**Aim of the task:** Print all of the data exactly, with no line missing.

**Data:**
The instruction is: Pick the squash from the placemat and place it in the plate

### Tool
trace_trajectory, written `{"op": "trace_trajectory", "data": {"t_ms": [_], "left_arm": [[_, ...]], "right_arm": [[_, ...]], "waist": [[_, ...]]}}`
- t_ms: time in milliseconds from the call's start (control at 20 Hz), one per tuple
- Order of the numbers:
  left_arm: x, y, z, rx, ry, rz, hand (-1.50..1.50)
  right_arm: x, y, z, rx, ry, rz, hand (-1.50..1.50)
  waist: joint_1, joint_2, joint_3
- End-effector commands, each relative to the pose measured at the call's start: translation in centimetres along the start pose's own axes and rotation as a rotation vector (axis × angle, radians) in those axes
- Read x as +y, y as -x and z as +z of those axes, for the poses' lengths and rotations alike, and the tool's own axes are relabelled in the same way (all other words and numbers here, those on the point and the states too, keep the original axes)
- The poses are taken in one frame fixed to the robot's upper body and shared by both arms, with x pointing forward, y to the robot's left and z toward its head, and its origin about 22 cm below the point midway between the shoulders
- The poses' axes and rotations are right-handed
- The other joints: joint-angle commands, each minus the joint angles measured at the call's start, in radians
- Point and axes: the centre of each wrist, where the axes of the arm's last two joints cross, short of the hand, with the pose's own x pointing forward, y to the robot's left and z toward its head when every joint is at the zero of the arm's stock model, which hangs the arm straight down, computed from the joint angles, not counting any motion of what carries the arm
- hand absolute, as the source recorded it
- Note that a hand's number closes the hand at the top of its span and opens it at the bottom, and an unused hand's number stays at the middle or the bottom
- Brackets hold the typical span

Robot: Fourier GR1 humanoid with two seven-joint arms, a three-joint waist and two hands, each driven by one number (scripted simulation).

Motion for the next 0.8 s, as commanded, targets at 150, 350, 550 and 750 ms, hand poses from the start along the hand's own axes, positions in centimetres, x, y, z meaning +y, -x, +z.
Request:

**Written response:**
The instruction is: Pick the squash from the placemat and place it in the plate

### Tool
trace_trajectory, written `{"op": "trace_trajectory", "data": {"t_ms": [_], "left_arm": [[_, ...]], "right_arm": [[_, ...]], "waist": [[_, ...]]}}`
- t_ms: time in milliseconds from the call's start (control at 20 Hz), one per tuple
- Order of the numbers:
  left_arm: x, y, z, rx, ry, rz, hand (-1.50..1.50)
  right_arm: x, y, z, rx, ry, rz, hand (-1.50..1.50)
  waist: joint_1, joint_2, joint_3
- End-effector commands, each relative to the pose measured at the call's start: translation in centimetres along the start pose's own axes and rotation as a rotation vector (axis × angle, radians) in those axes
- Read x as +y, y as -x and z as +z of those axes, for the poses' lengths and rotations alike, and the tool's own axes are relabelled in the same way (all other words and numbers here, those on the point and the states too, keep the original axes)
- The poses are taken in one frame fixed to the robot's upper body and shared by both arms, with x pointing forward, y to the robot's left and z toward its head, and its origin about 22 cm below the point midway between the shoulders
- The poses' axes and rotations are right-handed
- The other joints: joint-angle commands, each minus the joint angles measured at the call's start, in radians
- Point and axes: the centre of each wrist, where the axes of the arm's last two joints cross, short of the hand, with the pose's own x pointing forward, y to the robot's left and z toward its head when every joint is at the zero of the arm's stock model, which hangs the arm straight down, computed from the joint angles, not counting any motion of what carries the arm
- hand absolute, as the source recorded it
- Note that a hand's number closes the hand at the top of its span and opens it at the bottom, and an unused hand's number stays at the middle or the bottom
- Brackets hold the typical span

Robot: Fourier GR1 humanoid with two seven-joint arms, a three-joint waist and two hands, each driven by one number (scripted simulation).

Motion for the next 0.8 s, as commanded, targets at 150, 350, 550 and 750 ms, hand poses from the start along the hand's own axes, positions in centimetres, x, y, z meaning +y, -x, +z.
Request:

Nothing further is needed for this exercise.